Task directions » Of the records that follow, copy only the lines from the line containing "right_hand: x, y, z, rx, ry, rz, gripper" to the line containing "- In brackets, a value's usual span", both included, exactly as written.
=== Data provided ===
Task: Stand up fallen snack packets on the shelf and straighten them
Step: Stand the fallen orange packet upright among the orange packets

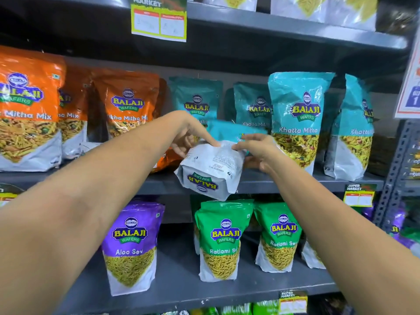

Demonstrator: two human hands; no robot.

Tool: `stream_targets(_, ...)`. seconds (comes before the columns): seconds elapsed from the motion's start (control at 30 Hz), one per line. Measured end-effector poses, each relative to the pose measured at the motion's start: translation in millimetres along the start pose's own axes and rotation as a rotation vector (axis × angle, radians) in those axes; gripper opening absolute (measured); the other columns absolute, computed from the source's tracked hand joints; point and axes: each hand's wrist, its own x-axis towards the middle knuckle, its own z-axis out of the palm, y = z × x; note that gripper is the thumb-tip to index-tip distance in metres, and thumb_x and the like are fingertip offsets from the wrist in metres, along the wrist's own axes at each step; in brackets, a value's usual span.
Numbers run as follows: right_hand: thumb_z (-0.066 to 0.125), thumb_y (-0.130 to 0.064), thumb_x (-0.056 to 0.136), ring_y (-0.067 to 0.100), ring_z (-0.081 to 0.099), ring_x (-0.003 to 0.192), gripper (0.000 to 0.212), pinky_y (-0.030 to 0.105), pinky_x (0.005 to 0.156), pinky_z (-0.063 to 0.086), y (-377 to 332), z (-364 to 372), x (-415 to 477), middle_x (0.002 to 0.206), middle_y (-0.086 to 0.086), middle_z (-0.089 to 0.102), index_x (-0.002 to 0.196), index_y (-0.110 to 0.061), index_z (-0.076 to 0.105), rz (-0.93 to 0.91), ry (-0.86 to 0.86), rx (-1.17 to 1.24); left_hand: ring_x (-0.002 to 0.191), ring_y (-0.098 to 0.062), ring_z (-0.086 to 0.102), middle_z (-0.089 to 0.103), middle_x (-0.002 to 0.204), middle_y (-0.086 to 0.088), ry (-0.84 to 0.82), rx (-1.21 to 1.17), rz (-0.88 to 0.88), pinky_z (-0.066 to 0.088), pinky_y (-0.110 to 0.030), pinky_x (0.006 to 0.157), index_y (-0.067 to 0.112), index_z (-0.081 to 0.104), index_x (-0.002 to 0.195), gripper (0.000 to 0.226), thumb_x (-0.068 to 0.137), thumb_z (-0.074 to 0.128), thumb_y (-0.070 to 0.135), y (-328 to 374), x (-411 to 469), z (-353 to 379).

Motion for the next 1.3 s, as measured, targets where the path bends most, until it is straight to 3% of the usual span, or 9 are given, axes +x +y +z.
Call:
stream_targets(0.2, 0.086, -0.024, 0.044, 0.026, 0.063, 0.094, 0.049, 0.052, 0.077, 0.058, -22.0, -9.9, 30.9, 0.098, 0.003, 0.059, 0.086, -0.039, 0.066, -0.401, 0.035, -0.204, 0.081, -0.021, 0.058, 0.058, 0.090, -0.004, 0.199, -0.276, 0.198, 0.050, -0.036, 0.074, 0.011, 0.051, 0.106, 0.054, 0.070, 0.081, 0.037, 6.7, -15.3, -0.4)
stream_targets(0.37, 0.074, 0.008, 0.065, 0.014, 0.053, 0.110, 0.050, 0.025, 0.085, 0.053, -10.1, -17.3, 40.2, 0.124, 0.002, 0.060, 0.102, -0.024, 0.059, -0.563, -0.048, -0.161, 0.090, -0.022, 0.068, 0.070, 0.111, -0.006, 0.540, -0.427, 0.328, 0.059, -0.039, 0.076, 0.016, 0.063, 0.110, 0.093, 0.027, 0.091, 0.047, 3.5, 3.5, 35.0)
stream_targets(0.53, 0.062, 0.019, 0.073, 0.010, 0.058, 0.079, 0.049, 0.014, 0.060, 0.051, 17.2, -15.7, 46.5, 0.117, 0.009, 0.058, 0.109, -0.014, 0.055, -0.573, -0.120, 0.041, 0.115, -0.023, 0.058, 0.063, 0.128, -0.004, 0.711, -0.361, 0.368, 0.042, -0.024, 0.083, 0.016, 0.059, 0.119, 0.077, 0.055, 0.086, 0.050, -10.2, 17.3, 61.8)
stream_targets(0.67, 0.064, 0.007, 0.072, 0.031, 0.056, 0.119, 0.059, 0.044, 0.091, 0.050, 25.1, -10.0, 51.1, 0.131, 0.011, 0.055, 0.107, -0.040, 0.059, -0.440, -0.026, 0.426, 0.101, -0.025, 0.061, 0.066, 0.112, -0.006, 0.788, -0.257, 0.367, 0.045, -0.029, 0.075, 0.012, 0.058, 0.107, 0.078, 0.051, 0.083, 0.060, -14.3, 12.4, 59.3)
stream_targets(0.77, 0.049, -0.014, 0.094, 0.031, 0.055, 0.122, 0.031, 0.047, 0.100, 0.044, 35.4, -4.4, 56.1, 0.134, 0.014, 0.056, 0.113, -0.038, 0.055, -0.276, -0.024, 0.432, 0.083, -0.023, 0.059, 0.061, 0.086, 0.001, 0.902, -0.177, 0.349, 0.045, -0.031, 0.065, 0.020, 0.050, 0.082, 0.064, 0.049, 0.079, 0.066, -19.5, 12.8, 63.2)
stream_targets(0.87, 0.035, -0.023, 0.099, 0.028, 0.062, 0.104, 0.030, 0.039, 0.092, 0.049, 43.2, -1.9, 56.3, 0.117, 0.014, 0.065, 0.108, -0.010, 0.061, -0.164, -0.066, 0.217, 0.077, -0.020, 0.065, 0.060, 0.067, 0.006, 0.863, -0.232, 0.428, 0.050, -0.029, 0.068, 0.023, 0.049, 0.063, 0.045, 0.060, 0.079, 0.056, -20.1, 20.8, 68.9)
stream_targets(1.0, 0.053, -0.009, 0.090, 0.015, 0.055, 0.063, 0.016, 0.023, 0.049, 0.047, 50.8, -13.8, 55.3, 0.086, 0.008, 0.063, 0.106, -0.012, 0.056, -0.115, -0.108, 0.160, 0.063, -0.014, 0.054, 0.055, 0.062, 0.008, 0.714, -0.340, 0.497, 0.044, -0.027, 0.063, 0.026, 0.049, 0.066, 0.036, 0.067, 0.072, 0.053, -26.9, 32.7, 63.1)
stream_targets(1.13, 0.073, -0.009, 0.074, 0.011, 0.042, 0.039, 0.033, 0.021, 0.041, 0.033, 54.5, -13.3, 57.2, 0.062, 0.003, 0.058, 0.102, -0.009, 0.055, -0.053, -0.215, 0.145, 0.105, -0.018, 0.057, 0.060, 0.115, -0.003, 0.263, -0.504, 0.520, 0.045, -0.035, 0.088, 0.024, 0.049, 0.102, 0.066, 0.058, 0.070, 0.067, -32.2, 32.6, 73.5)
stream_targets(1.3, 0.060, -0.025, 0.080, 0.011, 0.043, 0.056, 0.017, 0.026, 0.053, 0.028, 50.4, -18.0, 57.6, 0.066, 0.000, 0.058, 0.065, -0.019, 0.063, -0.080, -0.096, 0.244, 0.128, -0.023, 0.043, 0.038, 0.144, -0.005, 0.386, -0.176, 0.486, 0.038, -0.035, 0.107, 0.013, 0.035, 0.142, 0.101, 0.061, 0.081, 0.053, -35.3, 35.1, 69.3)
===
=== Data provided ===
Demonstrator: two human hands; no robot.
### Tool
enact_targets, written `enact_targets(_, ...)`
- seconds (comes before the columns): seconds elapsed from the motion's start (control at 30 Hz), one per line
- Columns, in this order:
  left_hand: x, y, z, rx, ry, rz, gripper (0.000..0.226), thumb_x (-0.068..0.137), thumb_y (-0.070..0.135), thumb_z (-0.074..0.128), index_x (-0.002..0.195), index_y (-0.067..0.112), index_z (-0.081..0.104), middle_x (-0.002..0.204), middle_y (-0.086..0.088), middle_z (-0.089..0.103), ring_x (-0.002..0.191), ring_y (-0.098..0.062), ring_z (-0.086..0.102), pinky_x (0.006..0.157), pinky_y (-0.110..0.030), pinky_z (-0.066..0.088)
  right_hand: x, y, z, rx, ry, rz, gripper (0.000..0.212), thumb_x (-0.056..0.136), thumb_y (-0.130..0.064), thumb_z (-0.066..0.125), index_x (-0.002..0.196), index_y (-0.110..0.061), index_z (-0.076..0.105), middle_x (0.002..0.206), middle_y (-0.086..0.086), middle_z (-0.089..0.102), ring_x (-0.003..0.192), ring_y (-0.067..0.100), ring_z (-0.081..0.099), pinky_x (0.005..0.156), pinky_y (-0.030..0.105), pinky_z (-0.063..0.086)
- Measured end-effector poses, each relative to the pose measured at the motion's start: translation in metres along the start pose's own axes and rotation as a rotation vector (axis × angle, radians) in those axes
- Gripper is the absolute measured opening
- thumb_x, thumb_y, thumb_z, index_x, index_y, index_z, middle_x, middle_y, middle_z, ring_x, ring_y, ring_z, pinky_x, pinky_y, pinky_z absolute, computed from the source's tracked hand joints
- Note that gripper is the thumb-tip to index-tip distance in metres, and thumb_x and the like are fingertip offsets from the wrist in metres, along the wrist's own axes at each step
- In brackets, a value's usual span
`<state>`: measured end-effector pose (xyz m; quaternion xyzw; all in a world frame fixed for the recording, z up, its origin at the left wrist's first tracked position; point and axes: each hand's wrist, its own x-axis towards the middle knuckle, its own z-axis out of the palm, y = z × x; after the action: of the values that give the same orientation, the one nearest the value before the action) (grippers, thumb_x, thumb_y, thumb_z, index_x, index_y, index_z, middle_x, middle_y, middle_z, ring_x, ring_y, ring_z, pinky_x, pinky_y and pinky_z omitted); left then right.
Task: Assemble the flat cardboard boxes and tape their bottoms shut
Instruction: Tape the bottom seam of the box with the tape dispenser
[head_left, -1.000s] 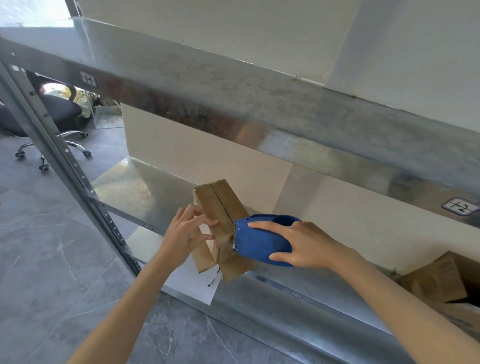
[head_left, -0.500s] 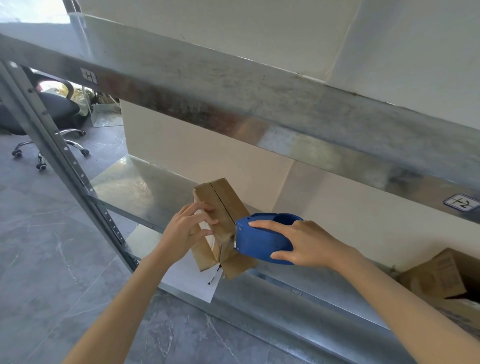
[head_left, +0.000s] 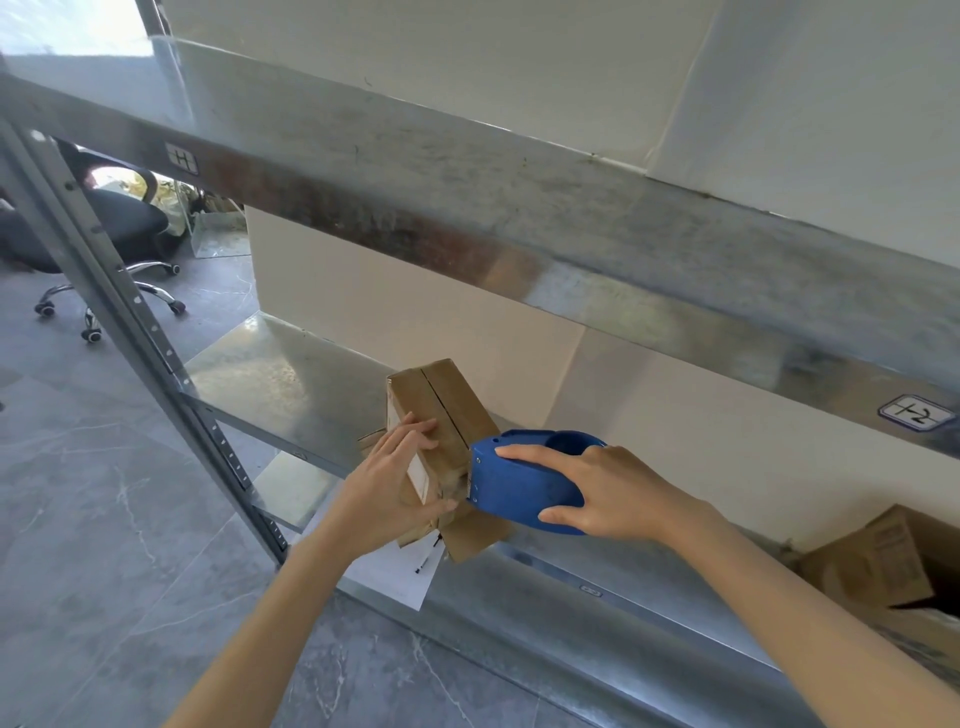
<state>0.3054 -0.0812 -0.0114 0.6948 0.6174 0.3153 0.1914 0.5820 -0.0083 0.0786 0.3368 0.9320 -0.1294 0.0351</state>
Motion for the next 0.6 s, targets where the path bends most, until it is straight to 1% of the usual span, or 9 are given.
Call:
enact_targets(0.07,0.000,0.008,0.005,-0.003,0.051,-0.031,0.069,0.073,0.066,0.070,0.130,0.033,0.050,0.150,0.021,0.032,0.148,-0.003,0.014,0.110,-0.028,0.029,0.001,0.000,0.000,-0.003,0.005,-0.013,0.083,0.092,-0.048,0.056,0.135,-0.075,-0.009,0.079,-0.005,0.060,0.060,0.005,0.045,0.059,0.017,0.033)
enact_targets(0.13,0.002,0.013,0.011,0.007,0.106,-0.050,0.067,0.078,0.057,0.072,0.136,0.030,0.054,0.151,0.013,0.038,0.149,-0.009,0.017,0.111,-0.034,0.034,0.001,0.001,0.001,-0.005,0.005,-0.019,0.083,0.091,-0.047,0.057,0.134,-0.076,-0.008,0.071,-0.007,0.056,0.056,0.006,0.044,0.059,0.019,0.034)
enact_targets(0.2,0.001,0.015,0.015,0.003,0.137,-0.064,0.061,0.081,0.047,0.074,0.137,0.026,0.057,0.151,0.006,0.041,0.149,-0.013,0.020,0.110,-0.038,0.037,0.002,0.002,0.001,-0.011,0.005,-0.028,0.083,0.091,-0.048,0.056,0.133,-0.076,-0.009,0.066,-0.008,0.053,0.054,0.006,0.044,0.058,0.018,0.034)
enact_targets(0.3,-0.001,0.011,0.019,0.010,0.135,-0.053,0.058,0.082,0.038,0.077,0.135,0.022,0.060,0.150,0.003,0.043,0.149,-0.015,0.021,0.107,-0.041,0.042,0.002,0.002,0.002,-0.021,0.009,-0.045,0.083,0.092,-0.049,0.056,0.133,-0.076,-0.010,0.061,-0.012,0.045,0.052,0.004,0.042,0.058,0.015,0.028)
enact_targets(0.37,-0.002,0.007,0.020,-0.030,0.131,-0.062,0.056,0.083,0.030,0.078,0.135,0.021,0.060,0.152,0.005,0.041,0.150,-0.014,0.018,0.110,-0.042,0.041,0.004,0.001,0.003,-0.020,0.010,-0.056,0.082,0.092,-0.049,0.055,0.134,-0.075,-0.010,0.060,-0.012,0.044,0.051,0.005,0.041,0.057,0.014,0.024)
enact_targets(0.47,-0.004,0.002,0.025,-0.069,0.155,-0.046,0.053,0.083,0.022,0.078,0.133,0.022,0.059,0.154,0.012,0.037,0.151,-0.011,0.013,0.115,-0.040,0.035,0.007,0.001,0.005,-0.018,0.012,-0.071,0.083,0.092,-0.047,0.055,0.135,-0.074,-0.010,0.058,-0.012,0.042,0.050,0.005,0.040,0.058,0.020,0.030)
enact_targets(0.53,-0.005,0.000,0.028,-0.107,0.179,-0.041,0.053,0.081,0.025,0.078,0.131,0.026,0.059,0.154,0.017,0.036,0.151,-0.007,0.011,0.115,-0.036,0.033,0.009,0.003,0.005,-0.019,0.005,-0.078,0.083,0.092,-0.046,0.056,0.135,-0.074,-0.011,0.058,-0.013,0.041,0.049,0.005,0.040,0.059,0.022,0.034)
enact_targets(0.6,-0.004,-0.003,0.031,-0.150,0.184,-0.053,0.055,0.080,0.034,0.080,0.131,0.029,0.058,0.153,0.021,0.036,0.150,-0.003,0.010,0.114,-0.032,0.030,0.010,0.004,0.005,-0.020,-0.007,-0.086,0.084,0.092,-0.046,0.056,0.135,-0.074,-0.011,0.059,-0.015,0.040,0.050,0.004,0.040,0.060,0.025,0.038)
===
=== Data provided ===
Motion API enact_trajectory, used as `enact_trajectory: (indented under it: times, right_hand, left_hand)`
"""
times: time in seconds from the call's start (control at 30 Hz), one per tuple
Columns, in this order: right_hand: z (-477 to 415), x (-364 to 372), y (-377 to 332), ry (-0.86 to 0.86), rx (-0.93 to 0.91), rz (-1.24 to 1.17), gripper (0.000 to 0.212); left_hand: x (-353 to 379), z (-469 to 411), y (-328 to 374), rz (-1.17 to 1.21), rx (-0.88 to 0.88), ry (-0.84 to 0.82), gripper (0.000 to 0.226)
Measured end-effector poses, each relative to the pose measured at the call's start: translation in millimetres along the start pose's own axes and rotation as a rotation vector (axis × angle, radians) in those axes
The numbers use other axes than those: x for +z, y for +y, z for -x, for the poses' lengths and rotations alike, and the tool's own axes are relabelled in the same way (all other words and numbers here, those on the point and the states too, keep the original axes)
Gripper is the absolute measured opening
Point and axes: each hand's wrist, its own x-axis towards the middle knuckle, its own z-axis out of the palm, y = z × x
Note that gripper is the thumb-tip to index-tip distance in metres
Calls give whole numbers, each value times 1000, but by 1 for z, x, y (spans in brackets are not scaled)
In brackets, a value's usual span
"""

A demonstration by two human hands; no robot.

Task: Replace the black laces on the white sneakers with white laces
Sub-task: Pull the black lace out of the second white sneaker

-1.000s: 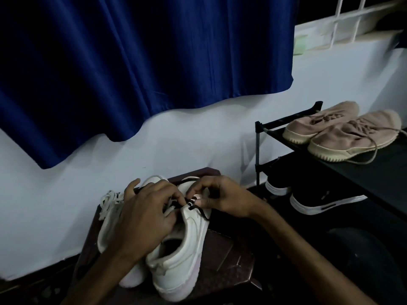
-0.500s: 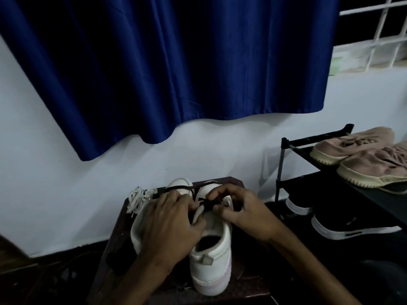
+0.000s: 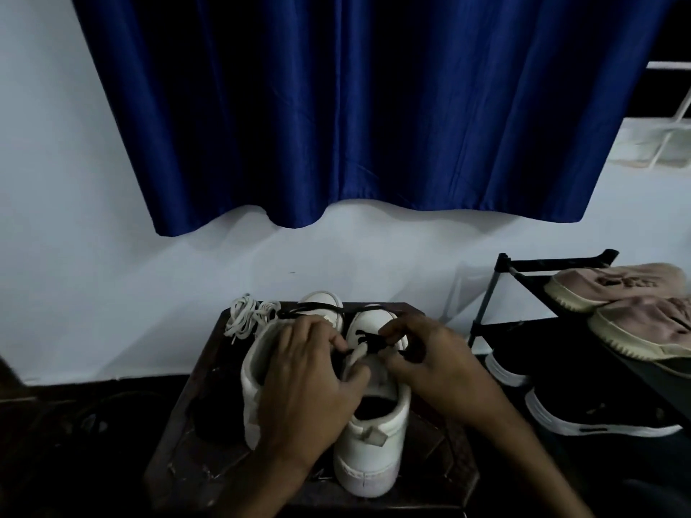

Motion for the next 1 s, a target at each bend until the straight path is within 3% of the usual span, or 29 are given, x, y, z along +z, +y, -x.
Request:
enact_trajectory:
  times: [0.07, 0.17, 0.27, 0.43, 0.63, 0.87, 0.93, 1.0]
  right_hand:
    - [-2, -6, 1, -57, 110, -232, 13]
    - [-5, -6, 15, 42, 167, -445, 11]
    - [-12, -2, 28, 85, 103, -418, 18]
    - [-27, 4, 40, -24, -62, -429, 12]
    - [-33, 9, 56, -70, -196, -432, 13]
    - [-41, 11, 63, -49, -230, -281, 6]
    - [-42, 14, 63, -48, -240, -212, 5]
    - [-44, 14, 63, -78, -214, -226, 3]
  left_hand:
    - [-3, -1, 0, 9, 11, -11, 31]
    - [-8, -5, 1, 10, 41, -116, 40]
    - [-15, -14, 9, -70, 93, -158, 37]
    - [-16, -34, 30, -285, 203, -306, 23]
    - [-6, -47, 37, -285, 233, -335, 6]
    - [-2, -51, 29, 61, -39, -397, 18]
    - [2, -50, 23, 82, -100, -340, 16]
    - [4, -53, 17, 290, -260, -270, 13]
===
Result »
  right_hand: x, y, z, rx, ry, rz, gripper (0.000..0.212), thumb_x (-0.056..0.136), thumb_y (-0.130..0.064), thumb_z (-0.066..0.125), index_x (-0.002..0.196), index_y (-0.110..0.061), index_z (-0.076..0.105), middle_x (0.002..0.206), middle_y (-0.086..0.086), middle_z (-0.089..0.102), ring_x (-0.003..0.192), ring_y (-0.067..0.100), ring_z (-0.081..0.099), pinky_x (0.005..0.156), pinky_y (-0.030..0.105), pinky_z (-0.063..0.086)
- Measured end-effector poses, each relative to the pose measured at the motion's start: translation in metres along the start pose's own axes and rotation as a rotation vector (axis × angle, radians) in those axes
- Gripper is the absolute measured opening
- thumb_x, thumb_y, thumb_z, index_x, index_y, index_z, middle_x, middle_y, middle_z, ring_x, ring_y, ring_z, pinky_x, pinky_y, pinky_z absolute, computed from the source's tracked hand joints
- Note that gripper is the thumb-tip to index-tip distance in metres, and thumb_x and the like are fingertip offsets from the wrist in metres, along the wrist's own axes at each step
- In brackets, a value's usual span

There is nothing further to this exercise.